The narrative on the Indian economy has been positive on the back of a reform-oriented government, macro-stability and easing inflation. Beyond the headline, markets are turning to ground realities. In contrast to the earlier calls of a sharp return to 8%+ growth, expectations have been tempered. Market estimates have gradually drifted towards the sub-consensus call for FY16 growth of 7.4%.
Growth in first half of FY16 averaged 7.2%, with an uneven recovery in the key growth engines. Much of the cyclical upturn is led by higher urban consumption and accelerated government-led investments, while sluggish rural demand and subdued private sector activity trail the recovery process. Externally, a combination of weak imports but sluggish exports kept net exports in small red.
Heading into FY17, the next leg higher will be hamstrung by a slower pick-up in private sector capex interests, need to meet stringent fiscal targets and weak corporate earnings. While investment as a % of GDP has bottomed out, clearance of stalled projects slowed in the Sep quarter. At the same time, overcapacity across sectors has lowered appetite for greenfield investments. The finished goods to sales ratio also ticked up in the last quarter according to the central bank's survey, while credit growth stagnates in single-digits.
With banks still struggling with the burden of stressed assets, private sector expansion is likely to be led by a pick-up in existing capacity and revival in stalled projects rather than fresh investments. The government meanwhile faces additional funding commitments next year. An increase in public-sector wages (0.5% of GDP), banks' capital infusion needs and pension scheme will compete with the need to step up capital/ developmental spending. If FY17 fiscal targets are maintained, the space to boost capital expenditure will narrow significantly. Weak export performance also poses an additional headwind.

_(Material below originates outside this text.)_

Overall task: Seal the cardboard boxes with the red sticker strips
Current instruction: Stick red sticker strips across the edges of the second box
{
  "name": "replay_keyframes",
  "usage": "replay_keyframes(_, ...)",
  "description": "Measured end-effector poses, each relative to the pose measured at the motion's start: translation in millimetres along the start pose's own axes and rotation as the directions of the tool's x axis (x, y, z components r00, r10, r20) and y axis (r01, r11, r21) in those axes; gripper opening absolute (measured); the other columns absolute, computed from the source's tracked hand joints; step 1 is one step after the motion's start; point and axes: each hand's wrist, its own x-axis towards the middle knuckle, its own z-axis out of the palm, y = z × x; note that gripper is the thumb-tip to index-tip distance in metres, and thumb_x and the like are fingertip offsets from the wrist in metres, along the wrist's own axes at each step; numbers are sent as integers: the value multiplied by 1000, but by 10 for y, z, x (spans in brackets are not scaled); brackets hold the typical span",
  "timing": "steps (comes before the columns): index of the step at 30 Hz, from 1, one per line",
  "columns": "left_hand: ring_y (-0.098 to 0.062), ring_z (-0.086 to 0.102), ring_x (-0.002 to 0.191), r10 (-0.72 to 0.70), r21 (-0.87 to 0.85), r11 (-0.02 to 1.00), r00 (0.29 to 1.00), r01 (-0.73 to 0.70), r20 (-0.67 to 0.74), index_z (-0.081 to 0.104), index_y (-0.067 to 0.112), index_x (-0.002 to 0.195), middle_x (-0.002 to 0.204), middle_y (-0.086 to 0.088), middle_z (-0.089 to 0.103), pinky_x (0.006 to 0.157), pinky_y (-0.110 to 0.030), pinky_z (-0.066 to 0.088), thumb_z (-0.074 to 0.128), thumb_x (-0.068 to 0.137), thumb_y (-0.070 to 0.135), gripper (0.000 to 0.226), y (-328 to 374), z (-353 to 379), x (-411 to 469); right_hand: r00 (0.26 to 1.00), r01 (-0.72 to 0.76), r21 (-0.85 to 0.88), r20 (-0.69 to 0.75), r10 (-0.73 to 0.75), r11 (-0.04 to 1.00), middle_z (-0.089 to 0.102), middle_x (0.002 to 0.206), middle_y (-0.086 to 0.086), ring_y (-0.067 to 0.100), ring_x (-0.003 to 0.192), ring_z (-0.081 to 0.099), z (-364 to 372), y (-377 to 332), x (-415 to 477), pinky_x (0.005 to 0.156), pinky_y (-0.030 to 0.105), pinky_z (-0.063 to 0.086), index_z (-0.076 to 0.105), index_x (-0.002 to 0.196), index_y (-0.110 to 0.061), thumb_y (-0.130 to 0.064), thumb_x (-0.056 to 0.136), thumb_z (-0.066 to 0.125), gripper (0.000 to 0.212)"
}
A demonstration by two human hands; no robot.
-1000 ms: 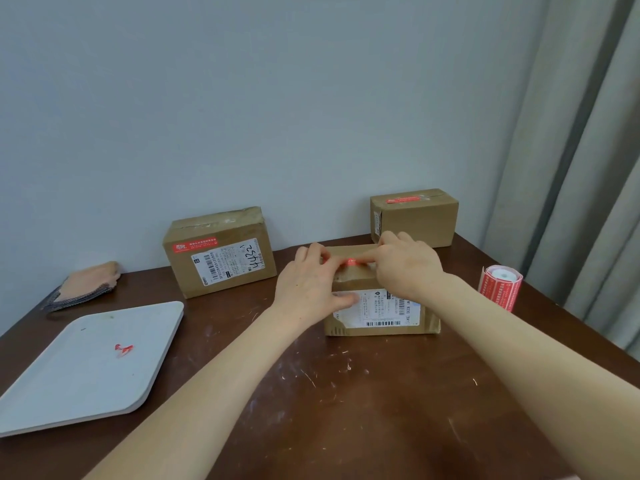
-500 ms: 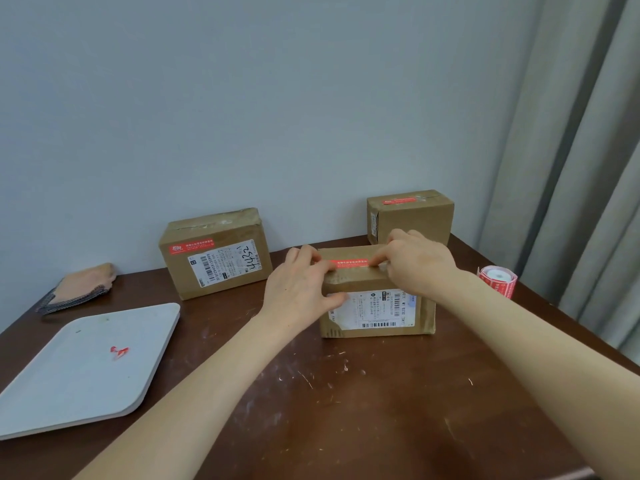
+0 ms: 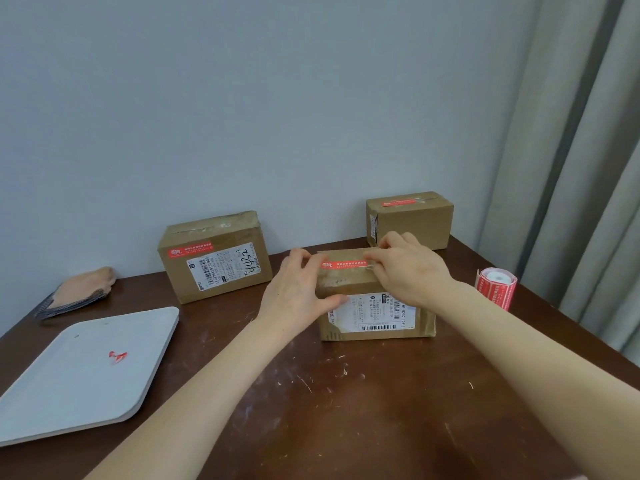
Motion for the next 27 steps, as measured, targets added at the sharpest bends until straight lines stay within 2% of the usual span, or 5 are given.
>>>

Against this background, next year's growth expectation is revised to 7.8% from 8% earlier, with consumption likely to pull the cart in the first phase of the cyclical recovery. Executive reforms have been easier to push through than legislative decisions. Progress on structural impediments are being watched closely, with several piecemeal initiatives like diesel deregulation, easing FDI regulations, support for distressed power distributors etc., to be growth positive in the mediumterm.
In midst of rising fiscal commitments and a go-slow on the reform agenda, the central bank adopted a cautious tone at the December policy meet. Apr-Nov inflation have averaged a tepid 4.6% and with base effects kicking in over the remaining months of the fiscal year, full-year is expected to average 5%. Combination of these factors suggests that the RBI is likely to extend its on-hold stance in Feb 2016. Due later that month, the Union budget will provide insights into how public sector wage increases are factored into the fiscal books, with implications on inflation and price expectations. Into FY17, another window to lower rates might re-emerge when base effects suppress readings around midyear. Further scope of easing will be contingent on monsoon progress, aggregate demand conditions and inflationary expectations.